## TASK INSTRUCTIONS
Start the output with the opening line of the listing below and continue, reproducing each line exactly, up to and including the line that contains "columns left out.".

## INFORMATION SHOWN
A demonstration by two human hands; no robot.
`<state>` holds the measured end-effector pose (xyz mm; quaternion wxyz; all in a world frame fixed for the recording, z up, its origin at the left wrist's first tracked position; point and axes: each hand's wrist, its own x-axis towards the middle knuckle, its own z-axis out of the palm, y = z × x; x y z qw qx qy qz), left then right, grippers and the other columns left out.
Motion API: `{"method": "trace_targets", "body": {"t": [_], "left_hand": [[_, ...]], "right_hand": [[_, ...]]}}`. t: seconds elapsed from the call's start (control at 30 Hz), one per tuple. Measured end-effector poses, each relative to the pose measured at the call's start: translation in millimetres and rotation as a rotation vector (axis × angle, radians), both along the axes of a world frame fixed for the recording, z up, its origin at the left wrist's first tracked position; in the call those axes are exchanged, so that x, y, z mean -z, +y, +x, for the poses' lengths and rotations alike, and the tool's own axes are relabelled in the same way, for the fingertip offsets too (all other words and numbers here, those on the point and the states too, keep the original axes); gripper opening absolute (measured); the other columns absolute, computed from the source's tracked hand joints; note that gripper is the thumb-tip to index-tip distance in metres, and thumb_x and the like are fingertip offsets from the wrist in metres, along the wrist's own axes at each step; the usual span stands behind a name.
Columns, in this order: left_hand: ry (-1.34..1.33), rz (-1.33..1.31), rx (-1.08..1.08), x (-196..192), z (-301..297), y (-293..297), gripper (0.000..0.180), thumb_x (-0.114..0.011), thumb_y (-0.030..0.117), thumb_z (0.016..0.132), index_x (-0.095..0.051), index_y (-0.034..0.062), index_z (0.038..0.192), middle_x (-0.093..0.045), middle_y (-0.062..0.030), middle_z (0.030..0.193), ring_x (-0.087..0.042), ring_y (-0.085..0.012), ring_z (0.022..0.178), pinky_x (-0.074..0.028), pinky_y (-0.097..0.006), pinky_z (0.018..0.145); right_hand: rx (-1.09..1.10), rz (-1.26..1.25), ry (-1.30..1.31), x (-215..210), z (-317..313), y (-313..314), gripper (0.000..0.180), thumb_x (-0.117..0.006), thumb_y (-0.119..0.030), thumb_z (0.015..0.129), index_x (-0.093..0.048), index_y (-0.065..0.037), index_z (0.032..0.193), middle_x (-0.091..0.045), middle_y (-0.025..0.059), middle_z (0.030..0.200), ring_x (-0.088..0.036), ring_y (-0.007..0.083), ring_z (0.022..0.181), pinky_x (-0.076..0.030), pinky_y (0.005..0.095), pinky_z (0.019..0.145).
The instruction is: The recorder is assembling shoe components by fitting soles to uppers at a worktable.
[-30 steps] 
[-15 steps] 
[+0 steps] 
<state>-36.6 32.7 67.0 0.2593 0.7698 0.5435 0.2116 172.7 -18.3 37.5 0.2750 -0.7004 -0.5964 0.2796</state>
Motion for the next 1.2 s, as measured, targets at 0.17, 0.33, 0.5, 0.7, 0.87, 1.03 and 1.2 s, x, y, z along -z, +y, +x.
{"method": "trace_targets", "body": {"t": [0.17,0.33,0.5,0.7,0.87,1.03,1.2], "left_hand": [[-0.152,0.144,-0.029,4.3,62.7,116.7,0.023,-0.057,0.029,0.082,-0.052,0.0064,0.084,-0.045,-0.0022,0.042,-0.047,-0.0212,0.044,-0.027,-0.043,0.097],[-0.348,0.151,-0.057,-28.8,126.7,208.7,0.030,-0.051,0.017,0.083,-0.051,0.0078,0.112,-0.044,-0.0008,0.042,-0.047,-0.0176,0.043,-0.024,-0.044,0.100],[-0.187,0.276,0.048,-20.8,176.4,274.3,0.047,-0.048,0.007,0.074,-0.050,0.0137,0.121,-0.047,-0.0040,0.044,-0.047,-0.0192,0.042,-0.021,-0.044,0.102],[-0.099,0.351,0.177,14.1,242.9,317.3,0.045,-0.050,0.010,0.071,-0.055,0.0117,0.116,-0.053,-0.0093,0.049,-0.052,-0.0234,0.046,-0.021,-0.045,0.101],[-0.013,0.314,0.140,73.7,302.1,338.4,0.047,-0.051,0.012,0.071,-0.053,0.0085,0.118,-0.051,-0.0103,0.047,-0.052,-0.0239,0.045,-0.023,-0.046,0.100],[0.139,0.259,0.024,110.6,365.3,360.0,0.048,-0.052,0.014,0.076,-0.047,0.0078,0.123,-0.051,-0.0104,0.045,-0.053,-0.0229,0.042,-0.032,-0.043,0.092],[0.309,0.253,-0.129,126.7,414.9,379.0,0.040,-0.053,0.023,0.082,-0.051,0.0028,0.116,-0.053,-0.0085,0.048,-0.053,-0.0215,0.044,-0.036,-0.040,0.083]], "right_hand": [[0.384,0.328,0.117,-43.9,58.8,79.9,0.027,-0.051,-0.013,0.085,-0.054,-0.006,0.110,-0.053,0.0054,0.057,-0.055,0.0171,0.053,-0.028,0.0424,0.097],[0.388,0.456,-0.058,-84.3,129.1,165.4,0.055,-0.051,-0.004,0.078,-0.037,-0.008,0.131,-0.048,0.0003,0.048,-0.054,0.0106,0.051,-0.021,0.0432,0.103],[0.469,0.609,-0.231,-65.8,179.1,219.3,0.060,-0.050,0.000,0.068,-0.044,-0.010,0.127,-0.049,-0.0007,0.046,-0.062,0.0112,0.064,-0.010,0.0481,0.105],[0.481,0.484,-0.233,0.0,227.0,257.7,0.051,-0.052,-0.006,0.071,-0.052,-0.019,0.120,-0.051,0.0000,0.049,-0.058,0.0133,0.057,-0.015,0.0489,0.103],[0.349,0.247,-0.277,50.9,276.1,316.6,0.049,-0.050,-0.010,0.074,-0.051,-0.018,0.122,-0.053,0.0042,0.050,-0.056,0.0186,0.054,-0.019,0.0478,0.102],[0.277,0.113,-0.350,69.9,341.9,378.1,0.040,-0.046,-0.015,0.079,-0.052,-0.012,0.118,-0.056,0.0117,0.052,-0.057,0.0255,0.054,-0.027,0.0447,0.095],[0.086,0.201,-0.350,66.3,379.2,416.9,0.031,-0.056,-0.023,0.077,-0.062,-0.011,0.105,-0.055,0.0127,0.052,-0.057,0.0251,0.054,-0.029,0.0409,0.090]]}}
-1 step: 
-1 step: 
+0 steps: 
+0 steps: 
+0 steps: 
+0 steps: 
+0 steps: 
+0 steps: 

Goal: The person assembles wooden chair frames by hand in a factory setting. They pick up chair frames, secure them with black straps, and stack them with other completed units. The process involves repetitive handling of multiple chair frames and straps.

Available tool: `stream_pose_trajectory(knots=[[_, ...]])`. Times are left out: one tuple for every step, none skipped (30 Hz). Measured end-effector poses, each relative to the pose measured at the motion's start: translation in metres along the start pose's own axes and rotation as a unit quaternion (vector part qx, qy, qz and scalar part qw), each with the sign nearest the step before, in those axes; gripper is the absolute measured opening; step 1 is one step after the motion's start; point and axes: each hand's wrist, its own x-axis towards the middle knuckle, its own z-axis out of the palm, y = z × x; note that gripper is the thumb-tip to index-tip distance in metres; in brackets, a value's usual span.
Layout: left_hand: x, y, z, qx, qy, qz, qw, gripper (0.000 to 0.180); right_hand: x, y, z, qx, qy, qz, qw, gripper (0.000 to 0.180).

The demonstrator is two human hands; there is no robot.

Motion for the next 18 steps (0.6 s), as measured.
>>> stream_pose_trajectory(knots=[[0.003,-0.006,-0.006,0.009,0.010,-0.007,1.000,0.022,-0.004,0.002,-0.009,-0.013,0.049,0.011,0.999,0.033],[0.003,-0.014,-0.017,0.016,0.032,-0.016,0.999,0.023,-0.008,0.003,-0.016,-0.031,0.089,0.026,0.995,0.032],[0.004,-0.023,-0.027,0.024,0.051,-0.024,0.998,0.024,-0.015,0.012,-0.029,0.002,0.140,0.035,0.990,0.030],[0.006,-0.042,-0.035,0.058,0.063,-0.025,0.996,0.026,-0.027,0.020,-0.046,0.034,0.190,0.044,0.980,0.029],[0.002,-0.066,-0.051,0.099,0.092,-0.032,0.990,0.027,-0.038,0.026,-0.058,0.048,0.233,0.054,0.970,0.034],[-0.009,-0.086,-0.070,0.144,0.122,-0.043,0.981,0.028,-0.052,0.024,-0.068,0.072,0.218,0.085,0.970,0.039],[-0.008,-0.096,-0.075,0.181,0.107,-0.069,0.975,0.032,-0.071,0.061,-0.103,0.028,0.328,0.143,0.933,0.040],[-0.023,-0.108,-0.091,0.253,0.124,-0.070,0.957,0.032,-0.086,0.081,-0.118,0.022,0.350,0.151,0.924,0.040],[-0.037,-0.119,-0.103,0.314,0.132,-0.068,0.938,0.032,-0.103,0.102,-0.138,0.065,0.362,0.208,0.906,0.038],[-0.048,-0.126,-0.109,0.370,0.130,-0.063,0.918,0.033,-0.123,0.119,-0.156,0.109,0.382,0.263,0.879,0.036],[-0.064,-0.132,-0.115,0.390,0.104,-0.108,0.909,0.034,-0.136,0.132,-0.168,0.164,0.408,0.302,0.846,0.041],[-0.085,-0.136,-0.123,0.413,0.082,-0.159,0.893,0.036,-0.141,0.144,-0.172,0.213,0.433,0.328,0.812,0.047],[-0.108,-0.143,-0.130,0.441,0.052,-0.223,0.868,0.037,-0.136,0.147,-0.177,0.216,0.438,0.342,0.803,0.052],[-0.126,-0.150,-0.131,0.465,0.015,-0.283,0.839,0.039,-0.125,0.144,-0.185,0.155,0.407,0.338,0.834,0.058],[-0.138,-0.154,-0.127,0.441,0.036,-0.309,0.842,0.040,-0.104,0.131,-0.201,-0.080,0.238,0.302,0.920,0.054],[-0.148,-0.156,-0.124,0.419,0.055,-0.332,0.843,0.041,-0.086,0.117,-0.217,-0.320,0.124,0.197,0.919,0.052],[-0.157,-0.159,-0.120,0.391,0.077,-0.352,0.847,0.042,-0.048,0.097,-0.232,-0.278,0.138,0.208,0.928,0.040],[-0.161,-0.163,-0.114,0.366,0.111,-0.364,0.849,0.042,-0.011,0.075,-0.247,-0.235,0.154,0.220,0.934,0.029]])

## YOUR SOLUTION
A demonstration by two human hands; no robot.
`<state>` holds the measured end-effector pose (xyz mm; quaternion wxyz; all in a world frame fixed for the recording, z up, its origin at the left wrist's first tracked position; point and axes: each hand's wrist, its own x-axis towards the middle knuckle, its own z-axis out of the palm, y = z × x; x y z qw qx qy qz), left then right, grippers and the other columns left out.

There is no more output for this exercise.